To Henry Sidgwick.

The West Lodge,
Downing College,
Cambridge.
11 Dec. 1888.

I have been reading your proof sheets[16] with great interest, and really as regards the parts which most concern me I have little to suggest. I think the chapter on law and morality particularly good. Were I writing the book I should in my present state of ignorance "hedge" a little about continental notions of law. Since I had some talk with you I have been reading several German law books, and my view of the duties of a German judge is all the more hazy. I find that a jurist, even when he is writing about elementary legal ideas, e.g. possession, will cite "Entscheidungen der oberste Gerichte von Celle, Darmstadt, Rostock etc.," if he thinks them sound—but how far he would think himself bound as judge by decisions which made against his theory I cannot tell. All seems rendered so vague by the notion of a heutige römische Recht. But I think that you have just hit off the English idea of a good judge—he does justice when he sees an opportunity of doing it. I do not think that a man could be a judge of quite the highest order without a strong feeling for political morality. On p. [92], chap.
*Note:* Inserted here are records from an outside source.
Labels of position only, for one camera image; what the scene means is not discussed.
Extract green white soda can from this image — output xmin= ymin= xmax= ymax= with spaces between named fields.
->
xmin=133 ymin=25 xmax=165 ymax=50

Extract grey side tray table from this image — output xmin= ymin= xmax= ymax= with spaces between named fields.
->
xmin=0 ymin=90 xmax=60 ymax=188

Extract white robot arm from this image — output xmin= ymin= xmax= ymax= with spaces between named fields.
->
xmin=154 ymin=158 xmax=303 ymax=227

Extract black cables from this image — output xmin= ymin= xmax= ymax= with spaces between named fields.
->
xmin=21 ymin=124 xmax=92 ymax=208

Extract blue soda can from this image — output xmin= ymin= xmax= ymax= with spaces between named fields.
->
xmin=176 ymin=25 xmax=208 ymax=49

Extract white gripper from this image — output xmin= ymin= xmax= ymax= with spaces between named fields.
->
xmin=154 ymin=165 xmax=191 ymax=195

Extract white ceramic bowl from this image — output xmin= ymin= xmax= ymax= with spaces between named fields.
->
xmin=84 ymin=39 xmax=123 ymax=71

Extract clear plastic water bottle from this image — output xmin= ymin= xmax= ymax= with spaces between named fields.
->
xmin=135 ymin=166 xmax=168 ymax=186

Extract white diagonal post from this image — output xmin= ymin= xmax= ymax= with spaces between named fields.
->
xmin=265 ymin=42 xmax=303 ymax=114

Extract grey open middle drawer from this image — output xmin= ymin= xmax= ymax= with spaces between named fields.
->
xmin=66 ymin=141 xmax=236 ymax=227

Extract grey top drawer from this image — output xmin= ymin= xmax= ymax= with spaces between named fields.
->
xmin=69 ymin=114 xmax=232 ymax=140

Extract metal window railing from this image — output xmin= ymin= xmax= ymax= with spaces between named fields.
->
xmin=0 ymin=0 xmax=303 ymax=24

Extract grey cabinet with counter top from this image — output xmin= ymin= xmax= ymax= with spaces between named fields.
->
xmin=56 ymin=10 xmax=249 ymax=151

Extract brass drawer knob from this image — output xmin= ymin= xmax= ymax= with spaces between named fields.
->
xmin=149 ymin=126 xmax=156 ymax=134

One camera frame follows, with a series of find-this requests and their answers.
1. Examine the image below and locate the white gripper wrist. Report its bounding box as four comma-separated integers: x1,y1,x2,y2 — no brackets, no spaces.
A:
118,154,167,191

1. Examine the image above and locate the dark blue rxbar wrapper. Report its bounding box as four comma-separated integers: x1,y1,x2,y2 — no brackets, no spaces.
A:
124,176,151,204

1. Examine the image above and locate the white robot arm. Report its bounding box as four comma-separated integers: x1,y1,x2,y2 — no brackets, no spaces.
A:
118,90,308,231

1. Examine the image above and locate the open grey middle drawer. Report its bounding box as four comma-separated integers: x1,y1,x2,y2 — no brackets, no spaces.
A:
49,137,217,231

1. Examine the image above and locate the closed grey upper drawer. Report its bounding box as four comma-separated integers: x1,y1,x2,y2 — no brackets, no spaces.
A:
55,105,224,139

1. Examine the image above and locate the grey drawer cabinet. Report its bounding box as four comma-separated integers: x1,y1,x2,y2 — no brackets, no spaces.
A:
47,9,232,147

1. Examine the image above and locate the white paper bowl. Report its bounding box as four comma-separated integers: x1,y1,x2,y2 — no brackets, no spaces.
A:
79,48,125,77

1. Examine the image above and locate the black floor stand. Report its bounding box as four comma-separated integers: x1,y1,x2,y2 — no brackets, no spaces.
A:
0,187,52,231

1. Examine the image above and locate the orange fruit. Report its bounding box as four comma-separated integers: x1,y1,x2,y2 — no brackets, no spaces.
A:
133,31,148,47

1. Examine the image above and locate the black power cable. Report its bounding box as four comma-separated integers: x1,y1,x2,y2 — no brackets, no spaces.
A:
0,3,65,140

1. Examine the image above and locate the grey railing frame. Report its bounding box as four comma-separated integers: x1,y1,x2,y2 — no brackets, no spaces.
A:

XII. you might add if you could do so that our highest courts of appeal, House of Lords and Judicial Committee, hold themselves bound by their own decisions in earlier cases.

As regards the existence of different laws in different parts of a country you might reckon among the advantages the gain in experience. I have no doubt that Scotch experience has improved English law and English experience Scotch law. Thus some use of an experimental method is made possible; e.g. take "Sunday closing" we can experiment on Wales and Cornwall. On the whole I have been surprised to find how little harm is done by the difference between Scotch and English law. I have read but very few cases that were caused by such differences.

I admire the chapter on International Law and Morality; it is the best thing that I have read about the subject. In my view the great difficulty in obtaining a body of international rules deserving the name of law lies in the extreme fewness of the "persons" subject to that law and the infrequency and restricted range of the arguable questions which arise between them. The "code" of actually observed rules is thus all shreds and patches. In short, international law is so incoherent.